Nach aktuellen Erkenntnissen des Hamburger Verfassungsschutzes hat sich die Anzahl der bekennenden „Flügel“-Sympathisanten in der Landes-AfD seit Juni vervierfacht. Mittlerweile seien rund 40 Menschen dem „Flügel“ zuzurechnen, erklärte der Hamburger Verfassungsschutz am Freitag. Damit erhöhe sich das Personenpotenzial der Rechtsextremisten in der Hansestadt von 330 im Jahr 2019 auf nun 380. Die Hamburger AfD-Fraktion unterhält demnach auch Verbindungen zur rechtsextremistischen „Identitären Bewegung“ und dem Hamburger Ableger der „Querdenken“-Bewegung.
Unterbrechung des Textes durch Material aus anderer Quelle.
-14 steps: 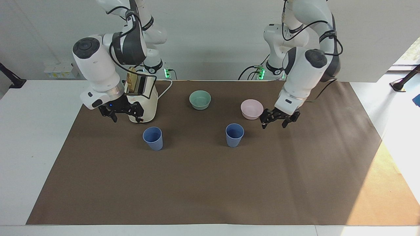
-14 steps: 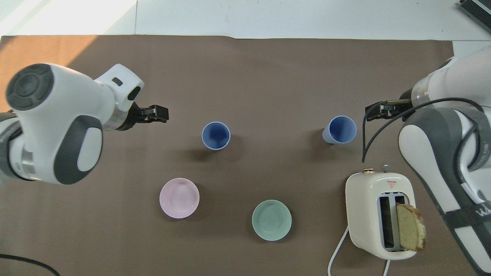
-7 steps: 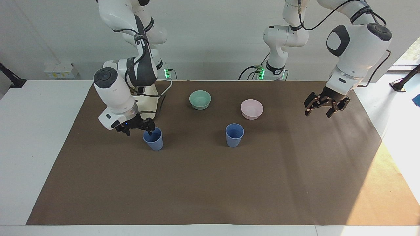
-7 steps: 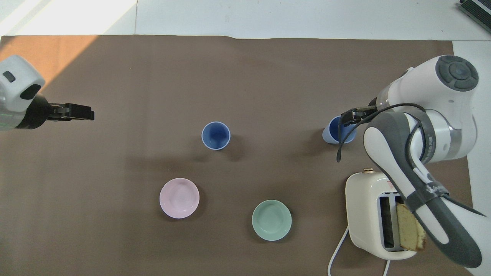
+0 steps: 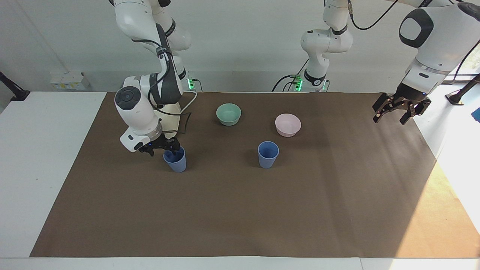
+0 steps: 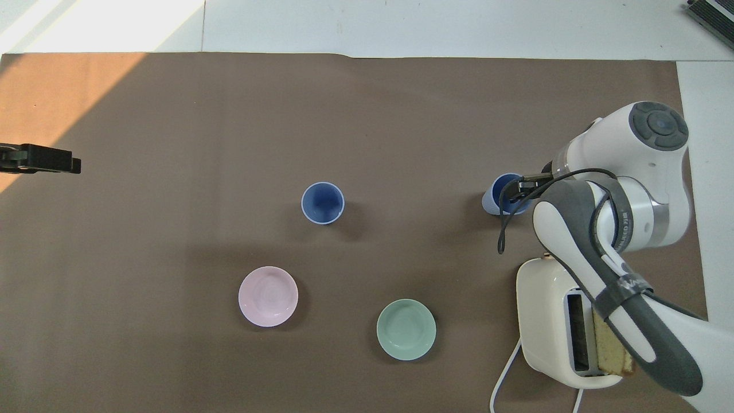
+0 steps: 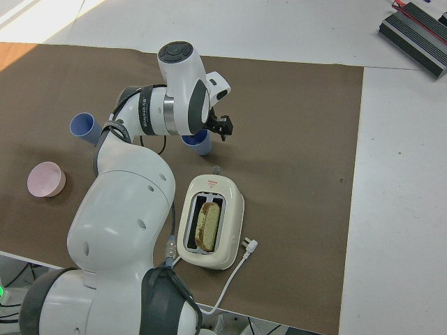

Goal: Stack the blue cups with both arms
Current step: 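Grasp the second blue cup with the right gripper and lift it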

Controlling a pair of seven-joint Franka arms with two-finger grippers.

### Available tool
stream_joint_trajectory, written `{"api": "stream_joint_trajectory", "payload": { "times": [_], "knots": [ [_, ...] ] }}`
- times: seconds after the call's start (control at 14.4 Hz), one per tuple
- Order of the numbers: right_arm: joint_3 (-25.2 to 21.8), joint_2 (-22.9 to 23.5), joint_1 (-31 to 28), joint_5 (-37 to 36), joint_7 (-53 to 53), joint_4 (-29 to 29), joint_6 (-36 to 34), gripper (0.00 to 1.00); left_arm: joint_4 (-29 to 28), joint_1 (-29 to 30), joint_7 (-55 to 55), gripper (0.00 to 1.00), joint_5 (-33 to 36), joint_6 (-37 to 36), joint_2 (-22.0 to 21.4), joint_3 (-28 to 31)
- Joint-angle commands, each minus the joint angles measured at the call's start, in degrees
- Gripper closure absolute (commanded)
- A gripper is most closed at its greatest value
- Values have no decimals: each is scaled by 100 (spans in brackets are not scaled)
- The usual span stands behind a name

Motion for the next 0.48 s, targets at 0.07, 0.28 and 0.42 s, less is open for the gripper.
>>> {"api": "stream_joint_trajectory", "payload": {
  "times": [0.07, 0.28, 0.42],
  "knots": [
    [23, -30, -37, 100, -404, -78, 125, 100, 510, 119, 88, 0, 364, -734, 135, -70],
    [23, -3, -37, 100, -396, -26, 125, 100, 396, 110, 79, 0, 364, -840, 65, -70],
    [31, 6, -28, 100, -395, 9, 38, 100, 378, 119, 79, 0, 364, -849, 65, -70]
  ]
}}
Der „Flügel“ war im März dieses Jahres vom Bundesverfassungsschutz als „gesichert rechtsextreme Bestrebung“ eingestuft worden und hatte sich daraufhin offiziell aufgelöst. Im Juni hatte der Hamburger Verfassungsschutz angekündigt, die Strukturen der Organisation weiter aufzuklären. Laut der Behörde gehen die Verfassungsschützer davon aus, dass der Zusammenschluss weiter besteht.